Followers 0

# Convert triangle list to triangle strip

## 17 posts in this topic

Hi, I hope this is the right forum for this question! I'm a little confused about this whole thing so I apologise in advance for any stupidity! The scenario is this: I'm writing a game engine and have been working on the mesh export tools for 3dsmax. Max provides mesh data in a triangle list format, and what I want to do is to turn the list into a triangle strip for dumping out to disk. So then my question is, where can I find out about this? Further info: I've been researching and experimenting with the NvTriStrip library as a possible solution and it's confused me somewhat. What's confusing me is what do the 2 main conversion functions actually do? So my question really is, can I use the NvTriStrip library to convert my triangle list to a triangle strip. All I need here is a reference. If anyone knows of a definitive reference on this then I'll buy it if necessary - I've tried searching the web with little luck :-( Also if anyone with experience of the NvTriStrip library could offer me a pointer then that would help too - I tried looking at the NVidia sample but the data is somewhat hidden in the D3D mesh structure with little to no documentation for me to reference. Also there is only very little documentation on the library. All I want to know is _what precisely does it do_? Ok I'd better go take a lye-down now I'm so exasperated ;-) Any and all help, comments, suggestions, links etc are encouraged!
0

##### Share on other sites
Out of interest, why do you want to do this? I was under the impression that indexed triangle lists were generally more efficient than [indexed] triangle strips anyway.
0

##### Share on other sites
Exactly - Indexed TriStrips can be 50% less efficient than TriLists, especially when rendering terrain, for little additional memory footprint (considering todays cards have 1GB of VRAM).
Just go for VRAM and youll save yourself troubles with degenerate vertices (that are necessay when connecting strips) and you can efficiently use the post-transform vertex cache.
0

##### Share on other sites
Basically there's only one function you need from NvTriStrip:

GenerateStrips(...)

You pass it only the indices of your vertices (extract the vertex indices form the 3DS faces) and the number of indeces you passed.
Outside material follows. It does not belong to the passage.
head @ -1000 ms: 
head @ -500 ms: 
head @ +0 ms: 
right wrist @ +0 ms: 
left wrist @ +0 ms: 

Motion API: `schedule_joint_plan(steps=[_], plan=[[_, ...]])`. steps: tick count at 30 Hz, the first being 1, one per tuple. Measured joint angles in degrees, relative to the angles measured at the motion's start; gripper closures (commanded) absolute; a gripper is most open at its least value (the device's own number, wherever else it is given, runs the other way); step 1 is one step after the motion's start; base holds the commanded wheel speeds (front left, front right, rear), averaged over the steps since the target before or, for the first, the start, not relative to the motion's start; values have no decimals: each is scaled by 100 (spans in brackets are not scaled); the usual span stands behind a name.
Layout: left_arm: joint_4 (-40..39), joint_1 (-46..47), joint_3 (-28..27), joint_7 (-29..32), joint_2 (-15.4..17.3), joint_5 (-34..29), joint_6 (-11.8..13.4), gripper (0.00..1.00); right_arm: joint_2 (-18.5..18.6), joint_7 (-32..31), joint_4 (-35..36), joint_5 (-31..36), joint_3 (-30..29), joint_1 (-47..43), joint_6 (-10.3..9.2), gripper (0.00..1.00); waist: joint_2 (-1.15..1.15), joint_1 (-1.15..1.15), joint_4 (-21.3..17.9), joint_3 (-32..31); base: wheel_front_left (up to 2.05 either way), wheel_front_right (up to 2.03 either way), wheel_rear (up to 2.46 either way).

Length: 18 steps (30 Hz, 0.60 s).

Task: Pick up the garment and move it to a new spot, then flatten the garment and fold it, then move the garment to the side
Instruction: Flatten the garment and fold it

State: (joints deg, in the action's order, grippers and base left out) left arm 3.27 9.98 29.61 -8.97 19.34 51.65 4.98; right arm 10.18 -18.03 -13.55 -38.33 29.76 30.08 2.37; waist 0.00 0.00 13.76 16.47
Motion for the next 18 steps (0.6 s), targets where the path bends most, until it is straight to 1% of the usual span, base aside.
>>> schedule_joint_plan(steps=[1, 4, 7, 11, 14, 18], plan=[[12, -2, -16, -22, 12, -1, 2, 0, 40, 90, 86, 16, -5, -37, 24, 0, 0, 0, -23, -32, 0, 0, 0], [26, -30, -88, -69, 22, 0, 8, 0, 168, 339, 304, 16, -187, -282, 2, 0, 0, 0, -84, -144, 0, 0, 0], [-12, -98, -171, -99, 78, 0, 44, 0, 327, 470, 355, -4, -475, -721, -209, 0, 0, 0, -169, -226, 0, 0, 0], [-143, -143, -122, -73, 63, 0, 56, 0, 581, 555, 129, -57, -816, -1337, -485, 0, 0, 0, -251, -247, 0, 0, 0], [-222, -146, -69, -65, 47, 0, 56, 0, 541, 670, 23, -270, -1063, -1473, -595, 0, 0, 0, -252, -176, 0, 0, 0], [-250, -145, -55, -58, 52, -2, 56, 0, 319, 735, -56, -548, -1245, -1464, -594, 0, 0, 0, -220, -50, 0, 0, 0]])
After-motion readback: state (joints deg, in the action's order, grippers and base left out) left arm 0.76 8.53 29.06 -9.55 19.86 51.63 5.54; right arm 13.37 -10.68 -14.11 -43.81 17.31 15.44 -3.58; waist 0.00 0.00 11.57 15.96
Additionally you provide a pointer to a PrimitiveGroup array as well as a pointer to an int that will receive the strips (PrimitiveGroups) and the number of strips.

If you enable stitching, i.e. you want the individal strips merged by adding degenerated triangles, you get only one PrimitiveGroup, i.e. one long strip.

NvTrisStrip also is able to remap/reorder the indices to improve the spatial locality of the vertices in order to better employ vertex caching for performance gains.

NvTriStrip does a good job but unfortunately it's slow. However, there is another library called TriStripper which is faster and almost as good (in terms of number of strips) but doesn't support stitching of triangle strips.

Hope that helps.

Edit:
Ah, I was to slow.

I have that impression, too (that indexed lists are faster than indexed strips). There are tools out there that reorder your vertices for more efficient use of post-transform vertex cache. IIRC NvTriStrip might also do that for triangle lists.
0

##### Share on other sites
Ah, thanks snk_kid. The first one was the article i read, too. Fortunately you remembered the link.
0

##### Share on other sites
Wow! Thank you very much guys, as usual your knowledge and support is positively priceless!

A special thank you to Lord_Evil for the heads up on the 'Tri Stripper' lib, and snk_kid for the article references!
0

##### Share on other sites
Quote:
 Original post by KalidorYou can try out ATI Tootle as well. I haven't personally used it yet but it's based on another paper, Triangle Order Optimization for Graphics Hardware Computation Culling (pdf), that I've heard good things about. Anyway, it's just another option. I recommend trying them all and see which works best for you.

Interesting, i assume this isn't ATI only? here is another paper 2007 which seems to extend the work: Fast Triangle Reordering for Vertex Locality and Reduced Overdraw.
0

##### Share on other sites
Don't do triangle strips!

When you would like to find it out, you will find out, that VCACHE optimized triangle lists are by far faster as any triangle strip will ever be.

This is the truth. You need to use D3DXMeshOptimizeInPlace to achive VCACHE optimized index lists.
0

##### Share on other sites
Thank you for all the article references! Excellent stuff, and I look forward to reading them all!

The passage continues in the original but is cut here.